**Provided data:**
* * * * * * *
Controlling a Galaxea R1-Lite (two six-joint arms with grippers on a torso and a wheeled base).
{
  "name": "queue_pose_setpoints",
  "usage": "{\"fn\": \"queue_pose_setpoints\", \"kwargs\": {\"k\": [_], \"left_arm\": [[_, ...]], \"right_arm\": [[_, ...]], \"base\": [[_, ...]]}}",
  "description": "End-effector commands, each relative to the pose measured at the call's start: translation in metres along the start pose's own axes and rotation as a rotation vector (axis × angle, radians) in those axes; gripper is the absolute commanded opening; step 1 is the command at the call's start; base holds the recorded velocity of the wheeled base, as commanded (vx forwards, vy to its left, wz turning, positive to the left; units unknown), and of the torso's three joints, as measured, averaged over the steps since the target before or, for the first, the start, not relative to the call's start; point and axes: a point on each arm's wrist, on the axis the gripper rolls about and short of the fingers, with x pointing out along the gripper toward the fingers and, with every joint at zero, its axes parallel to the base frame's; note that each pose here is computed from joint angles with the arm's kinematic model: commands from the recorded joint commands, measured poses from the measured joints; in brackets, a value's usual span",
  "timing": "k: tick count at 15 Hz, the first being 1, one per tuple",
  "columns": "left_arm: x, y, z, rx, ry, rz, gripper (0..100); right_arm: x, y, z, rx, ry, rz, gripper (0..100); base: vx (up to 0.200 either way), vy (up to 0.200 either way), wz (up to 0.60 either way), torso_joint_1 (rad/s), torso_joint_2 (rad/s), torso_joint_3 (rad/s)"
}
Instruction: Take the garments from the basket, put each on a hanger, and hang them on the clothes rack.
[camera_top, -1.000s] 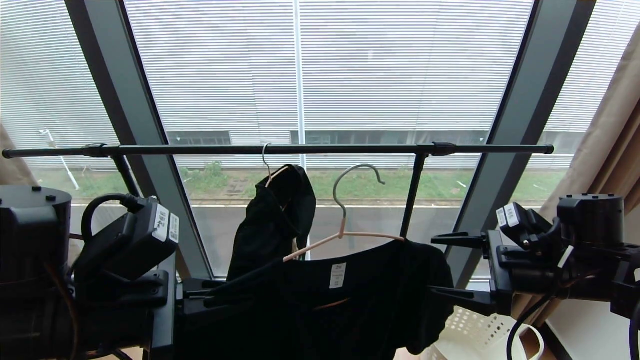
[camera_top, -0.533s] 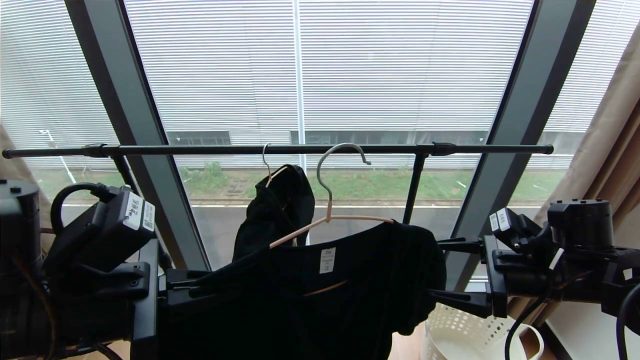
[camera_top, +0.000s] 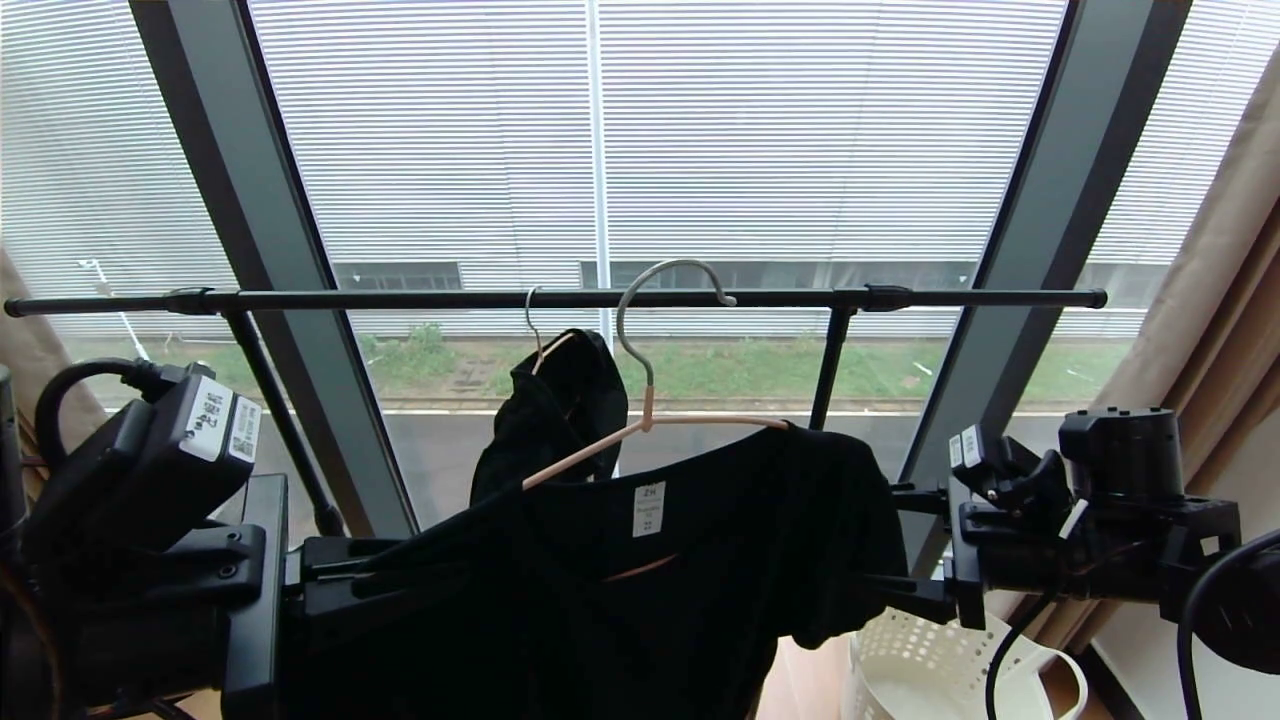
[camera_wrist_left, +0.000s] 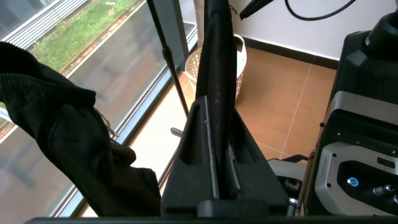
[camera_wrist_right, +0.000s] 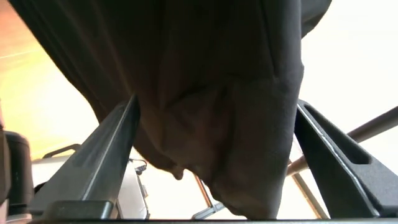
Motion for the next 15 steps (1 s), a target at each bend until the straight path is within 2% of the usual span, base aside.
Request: {"fn": "queue_pose_setpoints", "kwargs": {"k": [1,5,15], "left_arm": [[-0.001,0.0,0.0,0.003,-0.003,0.001,0],[-0.001,0.0,0.0,-0.003,-0.001,0.003,0],[-0.011,-0.001,-0.004,-0.008,-0.005,0.043,0]], "right_arm": [[0.003,-0.002,-0.004,0.014,0.011,0.003,0],[0.001,-0.006,0.001,0.03,0.011,-0.04,0],[-0.014,-0.037,-0.003,0.048,0.001,-0.16,0]], "base": [[0.0,0.0,0.0,0.0,0.0,0.0],[0.0,0.0,0.0,0.0,0.0,0.0],[0.0,0.0,0.0,0.0,0.0,0.0]]}}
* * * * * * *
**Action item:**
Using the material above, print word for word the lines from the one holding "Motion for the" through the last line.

**Answer space:**
Motion for the next 15 steps (1 s), a target at each bend until the straight path is within 2% of the usual span, base aside.
Request: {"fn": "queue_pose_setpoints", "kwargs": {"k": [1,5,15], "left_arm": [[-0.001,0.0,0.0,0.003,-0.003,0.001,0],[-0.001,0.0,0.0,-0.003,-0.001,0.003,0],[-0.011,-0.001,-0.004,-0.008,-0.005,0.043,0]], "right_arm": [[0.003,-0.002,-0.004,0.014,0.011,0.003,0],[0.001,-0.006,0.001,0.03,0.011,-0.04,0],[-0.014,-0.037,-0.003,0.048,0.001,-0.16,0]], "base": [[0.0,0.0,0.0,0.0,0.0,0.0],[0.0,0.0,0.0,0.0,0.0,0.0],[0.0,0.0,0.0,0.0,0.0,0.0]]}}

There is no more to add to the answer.